Further, the communication module adopts high concurrent communication technology, and its implementation method is as follows: when a connection sends a request to the server, the server regards the connection request as a request "event" and assigns the "event" to the corresponding Function processing; then put this processing function into a thread to execute, and return the thread after execution, so that one thread can process multiple events asynchronously.

Further, the communication module adopts the collaborative architecture of Zookeeper multi-service nodes, and its implementation method is: generally, the read and write requests of the client end are scheduled by the general leader, and the general leader can know whether each server is active through the scheduling mechanism, and perform The overall scheduling of load information is used to achieve load balancing of each server; the overall leader is obtained through the Zookeeper election algorithm, so even if the overall leader fails, the entire system will elect another overall leader to do the scheduling service.

Further, the communication module adopts multi-threading technology for a single service node, and its implementation method is as follows: a thread pool includes four parts: thread pool manager, worker thread, task interface, and task queue; one program can create multiple service nodes Node, a service node is a process, each process can create multiple thread pools, each thread pool is composed of multiple independent threads; thread is the smallest resource unit of the system during program running; in the communication of large-scale concurrent users , need to handle a large number of client communication connections, each connection is processed by a thread.

Compared with the prior art, the present invention has the following beneficial effects: the present invention realizes intelligent query, supervision, statistics, analysis and prediction of marketing management through data mining of massive electricity consumption data, enabling the management to timely and comprehensively understand The completion of various marketing and service indicators and business development of each unit provide decision-making basis for the company's operation and management.
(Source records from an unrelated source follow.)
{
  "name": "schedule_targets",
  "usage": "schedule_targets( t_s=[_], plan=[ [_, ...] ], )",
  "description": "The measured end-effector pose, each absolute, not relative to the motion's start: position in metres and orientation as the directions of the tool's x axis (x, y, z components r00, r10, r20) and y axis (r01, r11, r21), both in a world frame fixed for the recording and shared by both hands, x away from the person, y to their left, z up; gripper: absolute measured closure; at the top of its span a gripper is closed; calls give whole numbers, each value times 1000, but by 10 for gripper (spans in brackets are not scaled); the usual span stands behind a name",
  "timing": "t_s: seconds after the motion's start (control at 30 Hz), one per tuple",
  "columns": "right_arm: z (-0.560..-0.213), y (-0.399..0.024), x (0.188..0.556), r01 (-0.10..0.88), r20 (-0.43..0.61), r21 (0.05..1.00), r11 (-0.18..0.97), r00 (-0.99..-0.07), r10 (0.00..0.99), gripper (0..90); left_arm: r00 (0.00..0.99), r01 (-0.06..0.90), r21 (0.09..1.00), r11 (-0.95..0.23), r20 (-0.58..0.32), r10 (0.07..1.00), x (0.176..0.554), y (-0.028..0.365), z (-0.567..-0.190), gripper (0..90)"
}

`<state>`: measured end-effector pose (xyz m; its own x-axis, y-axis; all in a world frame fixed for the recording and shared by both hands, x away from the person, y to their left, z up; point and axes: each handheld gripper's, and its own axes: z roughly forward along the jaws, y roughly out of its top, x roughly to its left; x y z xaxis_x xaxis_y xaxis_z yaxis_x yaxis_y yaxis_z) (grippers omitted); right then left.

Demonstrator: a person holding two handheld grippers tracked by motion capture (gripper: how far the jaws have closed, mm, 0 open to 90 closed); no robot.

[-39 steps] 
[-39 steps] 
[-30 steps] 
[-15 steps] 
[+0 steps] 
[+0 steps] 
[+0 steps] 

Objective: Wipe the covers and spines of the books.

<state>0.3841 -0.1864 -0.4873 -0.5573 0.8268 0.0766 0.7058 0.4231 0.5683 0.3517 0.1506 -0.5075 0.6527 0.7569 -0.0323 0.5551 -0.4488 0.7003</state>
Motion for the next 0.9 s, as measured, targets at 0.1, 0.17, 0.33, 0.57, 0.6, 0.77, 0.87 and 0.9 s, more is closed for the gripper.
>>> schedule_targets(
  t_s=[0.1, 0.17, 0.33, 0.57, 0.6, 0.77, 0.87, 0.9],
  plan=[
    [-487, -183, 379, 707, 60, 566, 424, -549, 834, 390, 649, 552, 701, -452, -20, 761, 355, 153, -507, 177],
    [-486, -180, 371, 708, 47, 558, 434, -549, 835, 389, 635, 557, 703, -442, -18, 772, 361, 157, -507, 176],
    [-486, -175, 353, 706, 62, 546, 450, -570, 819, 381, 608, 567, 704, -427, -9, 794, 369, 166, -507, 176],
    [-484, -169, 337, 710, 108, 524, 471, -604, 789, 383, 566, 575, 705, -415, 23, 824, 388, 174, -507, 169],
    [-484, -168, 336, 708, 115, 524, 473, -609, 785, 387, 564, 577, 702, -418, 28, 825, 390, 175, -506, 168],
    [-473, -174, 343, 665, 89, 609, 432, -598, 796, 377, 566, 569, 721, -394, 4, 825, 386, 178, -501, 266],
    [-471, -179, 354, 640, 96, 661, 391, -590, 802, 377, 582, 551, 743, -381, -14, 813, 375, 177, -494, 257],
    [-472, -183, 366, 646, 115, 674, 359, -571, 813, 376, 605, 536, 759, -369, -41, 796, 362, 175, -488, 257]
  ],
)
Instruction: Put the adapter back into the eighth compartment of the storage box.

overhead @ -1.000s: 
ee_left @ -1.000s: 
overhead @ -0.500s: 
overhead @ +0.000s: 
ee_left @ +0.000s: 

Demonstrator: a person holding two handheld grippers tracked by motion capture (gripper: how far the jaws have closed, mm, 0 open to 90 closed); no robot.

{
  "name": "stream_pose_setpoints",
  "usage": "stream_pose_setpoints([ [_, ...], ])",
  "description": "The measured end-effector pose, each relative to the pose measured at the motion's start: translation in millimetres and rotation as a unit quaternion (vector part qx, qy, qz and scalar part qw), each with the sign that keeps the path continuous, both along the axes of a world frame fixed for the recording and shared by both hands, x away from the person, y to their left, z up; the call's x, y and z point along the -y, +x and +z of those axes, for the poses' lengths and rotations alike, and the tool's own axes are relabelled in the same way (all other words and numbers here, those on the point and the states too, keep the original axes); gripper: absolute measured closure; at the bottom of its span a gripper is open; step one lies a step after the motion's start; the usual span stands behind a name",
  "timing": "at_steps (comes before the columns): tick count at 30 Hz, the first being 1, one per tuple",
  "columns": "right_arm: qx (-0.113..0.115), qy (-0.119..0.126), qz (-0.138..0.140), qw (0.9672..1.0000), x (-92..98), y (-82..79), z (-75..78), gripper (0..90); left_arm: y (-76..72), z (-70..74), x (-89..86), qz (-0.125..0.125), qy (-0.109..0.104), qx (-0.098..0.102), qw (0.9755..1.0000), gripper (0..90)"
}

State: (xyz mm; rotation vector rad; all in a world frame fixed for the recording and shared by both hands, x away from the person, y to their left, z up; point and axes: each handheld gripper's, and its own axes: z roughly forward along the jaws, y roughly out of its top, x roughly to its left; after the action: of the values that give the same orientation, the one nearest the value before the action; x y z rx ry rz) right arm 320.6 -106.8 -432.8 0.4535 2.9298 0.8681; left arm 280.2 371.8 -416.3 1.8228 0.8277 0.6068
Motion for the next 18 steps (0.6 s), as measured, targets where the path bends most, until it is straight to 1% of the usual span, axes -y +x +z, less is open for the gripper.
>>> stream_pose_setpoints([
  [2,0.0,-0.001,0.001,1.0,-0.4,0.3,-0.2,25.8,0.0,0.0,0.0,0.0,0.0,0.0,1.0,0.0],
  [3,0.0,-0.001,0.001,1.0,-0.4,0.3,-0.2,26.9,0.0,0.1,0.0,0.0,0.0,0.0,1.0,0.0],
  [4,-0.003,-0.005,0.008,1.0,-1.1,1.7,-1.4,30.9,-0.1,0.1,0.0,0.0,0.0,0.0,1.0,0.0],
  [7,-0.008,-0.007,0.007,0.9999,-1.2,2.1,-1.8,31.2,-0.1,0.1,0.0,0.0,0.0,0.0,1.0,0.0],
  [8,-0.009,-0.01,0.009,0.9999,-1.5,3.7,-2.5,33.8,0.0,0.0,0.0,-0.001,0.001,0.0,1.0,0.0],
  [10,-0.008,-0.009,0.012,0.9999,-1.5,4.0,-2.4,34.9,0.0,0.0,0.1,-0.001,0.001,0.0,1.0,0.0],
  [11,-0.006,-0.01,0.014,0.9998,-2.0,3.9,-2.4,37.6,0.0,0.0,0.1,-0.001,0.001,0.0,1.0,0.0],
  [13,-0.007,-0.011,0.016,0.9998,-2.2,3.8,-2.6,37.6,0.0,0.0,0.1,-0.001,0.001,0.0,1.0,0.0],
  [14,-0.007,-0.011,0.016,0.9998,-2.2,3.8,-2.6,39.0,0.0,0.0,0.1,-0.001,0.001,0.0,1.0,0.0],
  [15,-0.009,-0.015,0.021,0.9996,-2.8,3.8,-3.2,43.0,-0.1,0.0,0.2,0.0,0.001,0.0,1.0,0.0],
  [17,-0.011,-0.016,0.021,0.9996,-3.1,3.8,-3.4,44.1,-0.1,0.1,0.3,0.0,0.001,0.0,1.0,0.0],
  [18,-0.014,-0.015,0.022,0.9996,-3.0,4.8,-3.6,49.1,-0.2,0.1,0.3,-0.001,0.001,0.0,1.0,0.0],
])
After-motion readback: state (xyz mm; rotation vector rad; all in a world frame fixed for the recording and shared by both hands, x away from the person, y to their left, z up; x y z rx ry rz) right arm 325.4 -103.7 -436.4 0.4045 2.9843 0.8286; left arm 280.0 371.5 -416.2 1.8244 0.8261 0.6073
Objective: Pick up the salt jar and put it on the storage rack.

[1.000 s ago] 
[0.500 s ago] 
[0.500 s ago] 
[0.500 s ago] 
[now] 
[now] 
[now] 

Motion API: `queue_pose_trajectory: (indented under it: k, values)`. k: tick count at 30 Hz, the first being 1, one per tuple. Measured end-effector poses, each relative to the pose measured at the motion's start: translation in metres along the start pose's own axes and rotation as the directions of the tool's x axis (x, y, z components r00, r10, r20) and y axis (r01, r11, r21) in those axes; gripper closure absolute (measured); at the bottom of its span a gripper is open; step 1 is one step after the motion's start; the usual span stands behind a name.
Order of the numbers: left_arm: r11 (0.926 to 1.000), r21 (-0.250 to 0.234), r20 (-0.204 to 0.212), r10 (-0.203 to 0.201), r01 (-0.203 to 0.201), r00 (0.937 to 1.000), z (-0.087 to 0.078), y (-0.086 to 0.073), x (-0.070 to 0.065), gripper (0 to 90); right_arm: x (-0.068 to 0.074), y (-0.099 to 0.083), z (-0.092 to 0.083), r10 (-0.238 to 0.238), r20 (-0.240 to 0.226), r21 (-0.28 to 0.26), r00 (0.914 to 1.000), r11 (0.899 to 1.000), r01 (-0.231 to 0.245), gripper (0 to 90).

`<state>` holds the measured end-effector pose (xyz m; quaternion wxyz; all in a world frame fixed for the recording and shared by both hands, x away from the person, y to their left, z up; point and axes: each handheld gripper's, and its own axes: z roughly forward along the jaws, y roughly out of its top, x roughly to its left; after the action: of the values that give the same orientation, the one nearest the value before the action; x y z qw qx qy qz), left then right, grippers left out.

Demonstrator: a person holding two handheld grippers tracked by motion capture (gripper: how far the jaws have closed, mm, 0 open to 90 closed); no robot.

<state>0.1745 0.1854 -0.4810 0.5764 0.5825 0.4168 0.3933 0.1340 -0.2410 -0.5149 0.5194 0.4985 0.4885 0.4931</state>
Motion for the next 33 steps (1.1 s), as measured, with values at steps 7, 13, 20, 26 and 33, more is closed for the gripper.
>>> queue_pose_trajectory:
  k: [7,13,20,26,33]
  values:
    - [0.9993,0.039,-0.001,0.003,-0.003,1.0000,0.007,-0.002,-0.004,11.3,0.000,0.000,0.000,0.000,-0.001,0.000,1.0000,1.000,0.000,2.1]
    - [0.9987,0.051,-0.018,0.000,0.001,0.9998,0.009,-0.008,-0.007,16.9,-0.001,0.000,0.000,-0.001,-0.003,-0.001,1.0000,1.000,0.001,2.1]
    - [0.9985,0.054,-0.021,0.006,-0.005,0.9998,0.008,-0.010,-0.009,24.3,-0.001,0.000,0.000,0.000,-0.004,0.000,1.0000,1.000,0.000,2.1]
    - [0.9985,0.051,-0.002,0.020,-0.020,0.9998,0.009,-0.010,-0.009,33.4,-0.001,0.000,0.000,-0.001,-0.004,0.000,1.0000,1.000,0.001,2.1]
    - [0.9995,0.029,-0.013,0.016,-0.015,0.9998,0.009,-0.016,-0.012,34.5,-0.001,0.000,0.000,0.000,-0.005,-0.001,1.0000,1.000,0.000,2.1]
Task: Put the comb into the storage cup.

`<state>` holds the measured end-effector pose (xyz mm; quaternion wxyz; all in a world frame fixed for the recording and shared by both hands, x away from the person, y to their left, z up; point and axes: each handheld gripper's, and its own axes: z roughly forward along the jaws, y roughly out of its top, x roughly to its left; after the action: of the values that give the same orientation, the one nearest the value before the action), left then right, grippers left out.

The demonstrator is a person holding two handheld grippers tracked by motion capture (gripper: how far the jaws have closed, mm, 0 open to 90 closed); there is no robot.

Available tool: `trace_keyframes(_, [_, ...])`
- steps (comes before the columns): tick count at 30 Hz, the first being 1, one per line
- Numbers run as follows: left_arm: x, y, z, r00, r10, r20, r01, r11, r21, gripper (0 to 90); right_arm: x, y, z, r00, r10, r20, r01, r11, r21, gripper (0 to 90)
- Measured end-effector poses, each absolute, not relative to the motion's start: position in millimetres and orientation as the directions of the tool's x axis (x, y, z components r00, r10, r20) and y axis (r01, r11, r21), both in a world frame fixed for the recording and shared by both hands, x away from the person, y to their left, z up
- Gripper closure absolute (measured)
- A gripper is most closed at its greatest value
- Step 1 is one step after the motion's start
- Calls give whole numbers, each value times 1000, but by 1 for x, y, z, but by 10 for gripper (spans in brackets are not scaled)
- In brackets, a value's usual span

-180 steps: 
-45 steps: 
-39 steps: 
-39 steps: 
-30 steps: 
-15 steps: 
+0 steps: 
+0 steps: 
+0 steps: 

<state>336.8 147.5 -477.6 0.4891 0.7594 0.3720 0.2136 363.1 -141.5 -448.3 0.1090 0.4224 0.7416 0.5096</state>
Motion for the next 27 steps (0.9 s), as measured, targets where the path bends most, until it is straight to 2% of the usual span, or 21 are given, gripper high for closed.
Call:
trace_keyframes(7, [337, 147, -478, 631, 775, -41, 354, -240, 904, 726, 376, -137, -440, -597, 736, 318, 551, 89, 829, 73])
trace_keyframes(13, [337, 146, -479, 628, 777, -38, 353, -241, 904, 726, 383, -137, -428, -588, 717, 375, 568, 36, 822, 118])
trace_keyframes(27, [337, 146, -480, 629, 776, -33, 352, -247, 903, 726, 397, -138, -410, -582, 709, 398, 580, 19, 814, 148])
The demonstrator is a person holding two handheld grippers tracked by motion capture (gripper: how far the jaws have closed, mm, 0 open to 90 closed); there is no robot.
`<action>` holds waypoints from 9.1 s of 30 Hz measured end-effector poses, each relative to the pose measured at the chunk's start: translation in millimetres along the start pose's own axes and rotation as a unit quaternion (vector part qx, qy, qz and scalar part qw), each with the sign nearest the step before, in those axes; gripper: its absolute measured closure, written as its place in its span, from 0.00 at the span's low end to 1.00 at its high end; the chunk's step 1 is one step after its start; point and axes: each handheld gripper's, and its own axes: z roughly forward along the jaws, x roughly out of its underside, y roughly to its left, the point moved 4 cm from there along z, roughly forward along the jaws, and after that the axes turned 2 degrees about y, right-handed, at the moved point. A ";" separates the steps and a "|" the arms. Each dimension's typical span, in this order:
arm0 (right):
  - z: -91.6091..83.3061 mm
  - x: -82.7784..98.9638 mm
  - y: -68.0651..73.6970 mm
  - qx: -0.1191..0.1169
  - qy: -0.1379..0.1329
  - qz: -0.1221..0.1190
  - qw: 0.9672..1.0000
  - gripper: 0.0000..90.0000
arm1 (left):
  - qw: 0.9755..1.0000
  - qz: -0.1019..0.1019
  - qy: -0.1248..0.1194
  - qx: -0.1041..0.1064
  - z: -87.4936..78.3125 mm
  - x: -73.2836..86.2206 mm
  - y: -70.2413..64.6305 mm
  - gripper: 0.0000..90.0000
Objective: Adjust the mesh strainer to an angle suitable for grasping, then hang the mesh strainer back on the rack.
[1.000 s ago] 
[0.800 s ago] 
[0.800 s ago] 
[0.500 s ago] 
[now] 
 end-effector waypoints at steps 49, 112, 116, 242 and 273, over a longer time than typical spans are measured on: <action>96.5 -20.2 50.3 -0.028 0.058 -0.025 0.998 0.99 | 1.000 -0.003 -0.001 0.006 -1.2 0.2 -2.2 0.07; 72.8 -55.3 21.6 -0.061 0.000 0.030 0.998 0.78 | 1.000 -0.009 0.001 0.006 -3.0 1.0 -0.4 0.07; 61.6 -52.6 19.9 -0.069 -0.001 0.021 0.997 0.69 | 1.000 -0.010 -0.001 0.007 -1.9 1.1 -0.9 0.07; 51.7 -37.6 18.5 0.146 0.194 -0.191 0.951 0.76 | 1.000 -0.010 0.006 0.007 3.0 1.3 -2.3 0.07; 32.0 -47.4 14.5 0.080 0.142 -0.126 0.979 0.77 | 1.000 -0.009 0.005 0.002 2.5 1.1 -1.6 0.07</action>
In actual business scenarios, the load forecasting model can be used to obtain the load conditions of enterprises and residents at different time points, so as to set different electricity prices and use economic leverage to cut peaks and fill valleys; accurate prediction of distribution transformer line failures can enable power companies to grasp future lines in a timely manner The number of failures that may occur, so we can formulate corresponding measures to minimize power outages, invest more energy to eliminate equipment defects, scientifically arrange maintenance plans, and at the same time do a good job of publicity to the society and customers to minimize social adverse effects; and Electricity companies can also scientifically arrange production plans based on the prediction results provided by power companies to reduce losses caused by power outages. Therefore, accurate prediction of the number of distribution transformer failures can also bring certain economic benefits; users can be extracted from massive load data The daily load characteristic curve and in-depth data mining analysis can accurately and timely obtain the user's electricity consumption behavior characteristics and improve the power marketing service level. The system adopted by the data parallel mining mechanism has the characteristics of scalability and stability. Using the MapReduce mode, the degree of data parallelization is high, which can greatly improve the operating efficiency of the program, and to some extent, it can complete what the serial algorithm cannot complete. It provides powerful technical support for processing massive power data.

Description of drawings

Fig. 1 is a schematic diagram of the system architecture of an embodiment of the present invention;

Fig. 2 is the architectural diagram of ZooKeeper multi-service node communication module in the embodiment of the present invention;

Fig. 3 is a technical model diagram of thread pool in the embodiment of the present invention;

FIG. 4 is an architecture diagram of a large-scale concurrent user access solution in an embodiment of the present invention;

Fig. 5 is a data flow diagram of intelligent analysis of massive power consumption data in an embodiment of the present invention;

Fig. 6 is a MapReduce work flowchart in the embodiment of the present invention;

7 is a functional diagram of a data parallel mining mechanism in an embodiment of the present invention;

Fig. 8 is a flowchart of the data parallel mining mechanism in the embodiment of the present invention.

detailed description

The present invention will be further described below in conjunction with the accompanying drawings and embodiments.

It should be pointed out that the following detailed description is exemplary and is intended to provide further explanation to the present application. Unless defined otherwise, all technical and scientific terms used herein have the same meaning as commonly understood by one of ordinary skill in the art to which this application belongs.

It should be noted that the terminology used here is only for describing specific implementations, and is not intended to limit the exemplary implementations according to the present application. As used herein, unless the context clearly dictates otherwise, the singular is intended to include the plural, and it should also be understood that when the terms "comprising" and/or "comprising" are used in this specification, they mean There are features, steps, operations, means, components and/or combinations thereof.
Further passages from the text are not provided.